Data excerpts

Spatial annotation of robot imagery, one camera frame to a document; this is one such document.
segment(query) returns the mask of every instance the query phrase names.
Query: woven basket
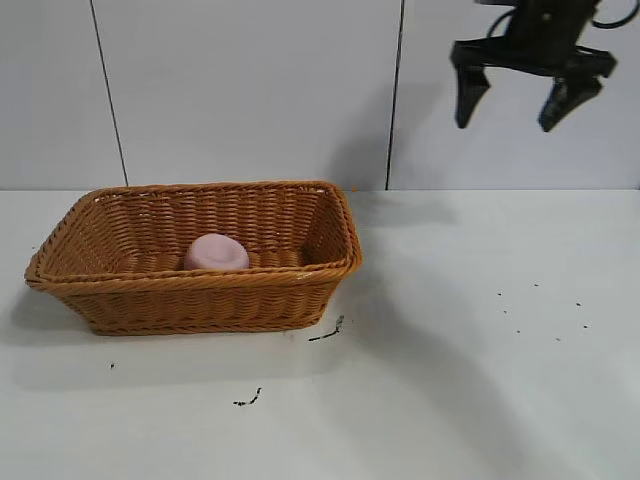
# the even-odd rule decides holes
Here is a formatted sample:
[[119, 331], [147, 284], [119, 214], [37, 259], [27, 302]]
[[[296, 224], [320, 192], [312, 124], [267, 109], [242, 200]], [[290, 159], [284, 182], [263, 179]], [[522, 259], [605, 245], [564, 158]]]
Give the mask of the woven basket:
[[[242, 243], [250, 268], [181, 270], [207, 233]], [[346, 200], [328, 183], [122, 187], [81, 198], [25, 278], [98, 334], [259, 332], [318, 322], [361, 261]]]

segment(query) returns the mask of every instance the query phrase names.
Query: pink object
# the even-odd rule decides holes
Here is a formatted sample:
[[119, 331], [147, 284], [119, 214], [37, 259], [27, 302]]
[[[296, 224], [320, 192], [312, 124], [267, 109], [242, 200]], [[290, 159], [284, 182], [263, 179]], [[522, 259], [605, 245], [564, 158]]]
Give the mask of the pink object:
[[184, 259], [185, 270], [210, 268], [216, 270], [241, 270], [249, 268], [249, 255], [240, 243], [217, 233], [197, 238], [189, 247]]

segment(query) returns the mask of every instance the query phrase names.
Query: white table
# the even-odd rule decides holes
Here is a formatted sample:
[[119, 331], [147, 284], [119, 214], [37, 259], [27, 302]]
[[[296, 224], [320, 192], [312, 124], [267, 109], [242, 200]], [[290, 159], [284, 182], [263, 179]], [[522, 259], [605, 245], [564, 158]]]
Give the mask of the white table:
[[0, 193], [0, 478], [640, 478], [640, 192], [354, 194], [320, 325], [146, 338], [22, 284], [79, 195]]

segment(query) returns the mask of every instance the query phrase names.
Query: basket rim
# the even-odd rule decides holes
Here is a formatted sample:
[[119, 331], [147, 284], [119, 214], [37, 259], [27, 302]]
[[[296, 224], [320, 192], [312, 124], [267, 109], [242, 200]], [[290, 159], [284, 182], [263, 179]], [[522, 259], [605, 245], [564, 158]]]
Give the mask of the basket rim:
[[[43, 265], [55, 252], [61, 239], [73, 225], [81, 220], [83, 210], [91, 202], [110, 195], [140, 193], [198, 192], [220, 189], [255, 190], [261, 188], [322, 188], [331, 192], [346, 227], [347, 254], [344, 258], [329, 263], [311, 264], [302, 267], [250, 268], [235, 271], [178, 270], [148, 273], [100, 273], [78, 275], [49, 275], [42, 271]], [[58, 223], [38, 252], [31, 258], [25, 272], [27, 284], [35, 289], [58, 294], [77, 295], [84, 293], [165, 290], [183, 288], [242, 287], [258, 285], [294, 285], [300, 283], [324, 283], [343, 278], [355, 271], [362, 263], [360, 244], [353, 224], [351, 211], [342, 190], [330, 182], [306, 181], [261, 181], [222, 182], [207, 184], [144, 185], [110, 187], [83, 195]]]

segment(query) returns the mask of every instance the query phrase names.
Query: black speck
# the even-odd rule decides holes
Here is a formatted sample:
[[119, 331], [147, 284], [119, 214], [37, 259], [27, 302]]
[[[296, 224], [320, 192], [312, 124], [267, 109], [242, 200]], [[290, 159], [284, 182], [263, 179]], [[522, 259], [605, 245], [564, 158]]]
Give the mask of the black speck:
[[256, 391], [256, 394], [251, 399], [251, 401], [249, 401], [249, 402], [233, 402], [233, 404], [237, 405], [239, 407], [244, 407], [245, 405], [253, 405], [254, 403], [256, 403], [256, 400], [260, 396], [260, 392], [262, 392], [262, 387], [258, 388], [258, 390]]
[[325, 338], [329, 338], [329, 337], [333, 337], [334, 335], [337, 335], [338, 333], [340, 333], [340, 329], [342, 328], [342, 323], [343, 322], [344, 322], [344, 315], [340, 315], [338, 317], [338, 319], [336, 320], [336, 328], [333, 330], [333, 332], [327, 333], [327, 334], [322, 335], [320, 337], [310, 338], [309, 341], [310, 342], [315, 342], [317, 340], [323, 340]]

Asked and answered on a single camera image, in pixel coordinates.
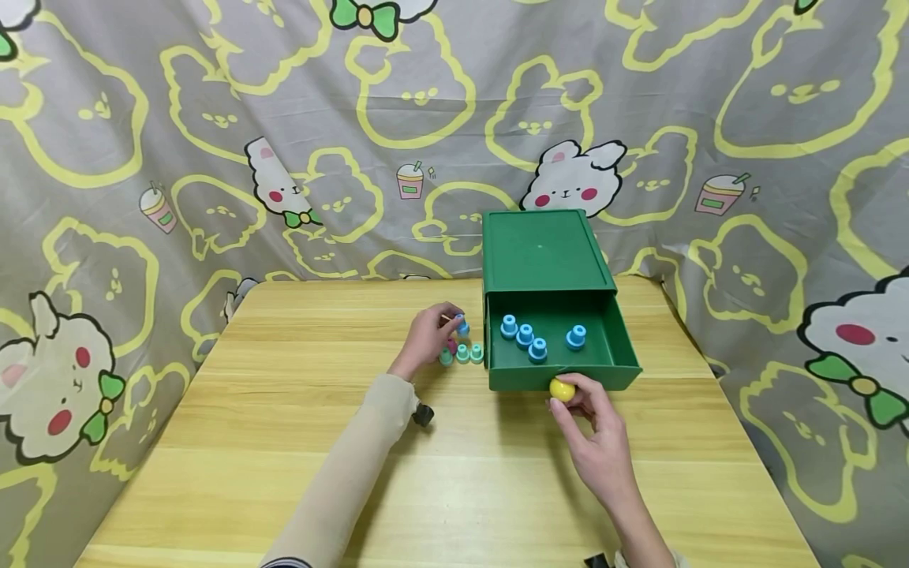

ABOUT THIS EXERCISE
Give back the records word for word, without their pictures.

WRITTEN RESPONSE
Spatial annotation of robot imagery, one camera frame to a document; this is one such document.
segment(query) returns the mask of every instance the query phrase names.
Query: woven basket
# the even-odd rule decides holes
Here is a formatted sample:
[[119, 331], [147, 284], [119, 214], [37, 259], [27, 302]]
[[[296, 224], [320, 192], [312, 124], [267, 109], [242, 200]], [[290, 159], [284, 182], [263, 179]], [[522, 259], [605, 245], [564, 158]]]
Give the mask of the woven basket:
[[[242, 243], [250, 268], [181, 270], [207, 233]], [[346, 200], [328, 183], [122, 187], [81, 198], [25, 278], [98, 334], [259, 332], [318, 322], [361, 261]]]

segment(query) returns the mask of every instance the query phrase names.
Query: pink object
# the even-odd rule decides holes
Here is a formatted sample:
[[119, 331], [147, 284], [119, 214], [37, 259], [27, 302]]
[[[296, 224], [320, 192], [312, 124], [267, 109], [242, 200]], [[290, 159], [284, 182], [263, 179]], [[522, 259], [605, 245], [564, 158]]]
Give the mask of the pink object:
[[184, 259], [185, 270], [210, 268], [216, 270], [241, 270], [249, 268], [249, 255], [240, 243], [217, 233], [197, 238], [189, 247]]

segment(query) returns the mask of every instance the query phrase names.
Query: white table
# the even-odd rule decides holes
Here is a formatted sample:
[[119, 331], [147, 284], [119, 214], [37, 259], [27, 302]]
[[[296, 224], [320, 192], [312, 124], [267, 109], [242, 200]], [[290, 159], [284, 182], [263, 179]], [[522, 259], [605, 245], [564, 158]]]
Give the mask of the white table:
[[0, 193], [0, 478], [640, 478], [640, 192], [354, 194], [320, 325], [146, 338], [22, 284], [79, 195]]

segment(query) returns the mask of every instance the query phrase names.
Query: basket rim
# the even-odd rule decides holes
Here is a formatted sample:
[[119, 331], [147, 284], [119, 214], [37, 259], [27, 302]]
[[[296, 224], [320, 192], [312, 124], [267, 109], [242, 200]], [[290, 159], [284, 182], [263, 179]], [[522, 259], [605, 245], [564, 158]]]
Give the mask of the basket rim:
[[[43, 265], [55, 252], [61, 239], [73, 225], [81, 220], [83, 210], [91, 202], [110, 195], [140, 193], [198, 192], [220, 189], [255, 190], [261, 188], [322, 188], [331, 192], [346, 227], [347, 254], [344, 258], [329, 263], [311, 264], [302, 267], [250, 268], [235, 271], [178, 270], [148, 273], [100, 273], [78, 275], [49, 275], [42, 271]], [[58, 223], [38, 252], [31, 258], [25, 272], [27, 284], [35, 289], [58, 294], [77, 295], [84, 293], [165, 290], [183, 288], [242, 287], [258, 285], [294, 285], [300, 283], [324, 283], [343, 278], [355, 271], [362, 263], [360, 244], [353, 224], [351, 211], [342, 190], [330, 182], [306, 181], [261, 181], [222, 182], [207, 184], [144, 185], [110, 187], [83, 195]]]

segment(query) returns the mask of every instance the query phrase names.
Query: black speck
# the even-odd rule decides holes
Here is a formatted sample:
[[119, 331], [147, 284], [119, 214], [37, 259], [27, 302]]
[[[296, 224], [320, 192], [312, 124], [267, 109], [242, 200]], [[290, 159], [284, 182], [263, 179]], [[522, 259], [605, 245], [564, 158]]]
Give the mask of the black speck:
[[256, 391], [256, 394], [251, 399], [251, 401], [249, 401], [249, 402], [233, 402], [233, 404], [237, 405], [239, 407], [244, 407], [245, 405], [253, 405], [254, 403], [256, 403], [256, 400], [260, 396], [260, 392], [262, 392], [262, 387], [258, 388], [258, 390]]
[[325, 338], [329, 338], [329, 337], [333, 337], [334, 335], [337, 335], [338, 333], [340, 333], [340, 329], [342, 328], [342, 323], [343, 322], [344, 322], [344, 315], [340, 315], [338, 317], [338, 319], [336, 320], [336, 328], [333, 330], [333, 332], [327, 333], [327, 334], [322, 335], [320, 337], [310, 338], [309, 341], [310, 342], [315, 342], [317, 340], [323, 340]]

Asked and answered on a single camera image, in pixel coordinates.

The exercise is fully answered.